The nearest named color in three reference sources, ranked by perceptual distance (ΔE76 in CIELAB). ΔE < 1 is imperceptible to most viewers; ΔE > 10 is clearly different. When two sources point to the same hex they’re merged into one tile; click any to open that color’s page.

Variations

Click any swatch to explore

Harmonies

Accessibility

Color-vision simulation

How this color appears to viewers with the four major color-vision-deficiency types. Computed via the Machado (2009) physiologically-based model. If a tile matches the original, the color reads the same to that viewer.

#eb870d
Original
#a69200
Protanopia
#bea90e
Deuteranopia
#ff7073
Tritanopia
#939393
Achromatopsia
WCAG contrast

The color used as foreground text against pure white and pure black, with the contrast ratio and WCAG 2.1 grade. Aim for AA (4.5:1) for body text and AA Large (3:1) for 18 pt+ headlines; AAA (7:1) is the gold standard for long-form reading surfaces.

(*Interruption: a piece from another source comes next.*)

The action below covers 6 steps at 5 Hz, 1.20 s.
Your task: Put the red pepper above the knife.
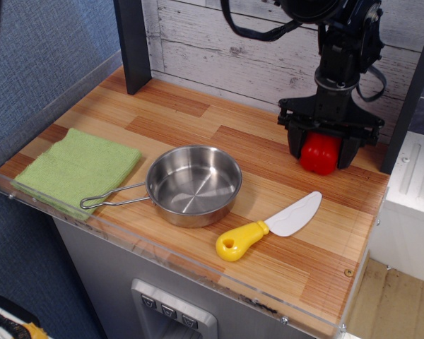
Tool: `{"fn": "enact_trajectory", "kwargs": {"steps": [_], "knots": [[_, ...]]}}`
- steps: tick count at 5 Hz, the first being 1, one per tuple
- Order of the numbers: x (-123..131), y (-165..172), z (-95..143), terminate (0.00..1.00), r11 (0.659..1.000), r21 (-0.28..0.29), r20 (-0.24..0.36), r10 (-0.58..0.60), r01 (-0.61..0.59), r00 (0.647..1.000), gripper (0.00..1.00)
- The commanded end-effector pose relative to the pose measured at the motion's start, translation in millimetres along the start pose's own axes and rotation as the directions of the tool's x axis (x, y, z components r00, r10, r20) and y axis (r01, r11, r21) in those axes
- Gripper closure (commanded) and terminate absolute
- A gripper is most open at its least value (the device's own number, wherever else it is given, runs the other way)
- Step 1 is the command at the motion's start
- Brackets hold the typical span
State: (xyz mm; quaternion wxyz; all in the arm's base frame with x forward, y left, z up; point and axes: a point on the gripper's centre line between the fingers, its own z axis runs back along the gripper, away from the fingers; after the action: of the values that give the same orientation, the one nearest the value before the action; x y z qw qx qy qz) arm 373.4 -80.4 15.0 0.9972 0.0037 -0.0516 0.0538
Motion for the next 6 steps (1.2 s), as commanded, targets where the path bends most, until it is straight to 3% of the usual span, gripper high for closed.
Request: {"fn": "enact_trajectory", "kwargs": {"steps": [1, 2, 4, 5, 6], "knots": [[-14.7, 3.8, 19.6, 0.00, 0.999, -0.021, -0.006, -0.042, 0.042, 0.999, 0.00], [-15.7, 4.5, 32.6, 0.00, 0.999, -0.034, 0.016, -0.037, 0.038, 0.999, 0.00], [-9.9, 4.0, 80.1, 0.00, 0.997, -0.070, 0.093, -0.024, 0.030, 0.995, 0.00], [-9.0, 6.7, 116.1, 0.00, 0.998, -0.055, 0.158, -0.016, 0.025, 0.987, 0.00], [-12.2, 14.7, 144.5, 0.00, 1.000, 0.000, 0.204, -0.003, 0.003, 0.979, 0.00]]}}
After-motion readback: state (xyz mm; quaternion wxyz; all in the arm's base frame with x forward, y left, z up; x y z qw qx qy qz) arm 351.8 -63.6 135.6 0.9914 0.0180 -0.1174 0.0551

The quick brown foxSample body text at normal size. The wcag minimum for body contrast is 4.5:1 (AA) or 7:1 (AAA).
Failon White
2.62:1
The quick brown foxSample body text at normal size. The wcag minimum for body contrast is 4.5:1 (AA) or 7:1 (AAA).
AAAon Black
8.00:1

Wide gamut

Display P3 representation

The CSS Color 4 wide-gamut form of this color. Both swatches render the same color on every display — the P3 form only diverges from sRGB when a designer pushes channels outside sRGB's reach.

sRGB hex
sRGB hex
##EB870D
Display P3
Display P3
color(display-p3 0.8684 0.5486 0.2072)
P3 has subtle headroomOKLCH chroma 0.164

Moderately saturated colors gain a small bump in P3 — the difference is usually visible side-by-side on wide-gamut hardware but won't change the character of the color.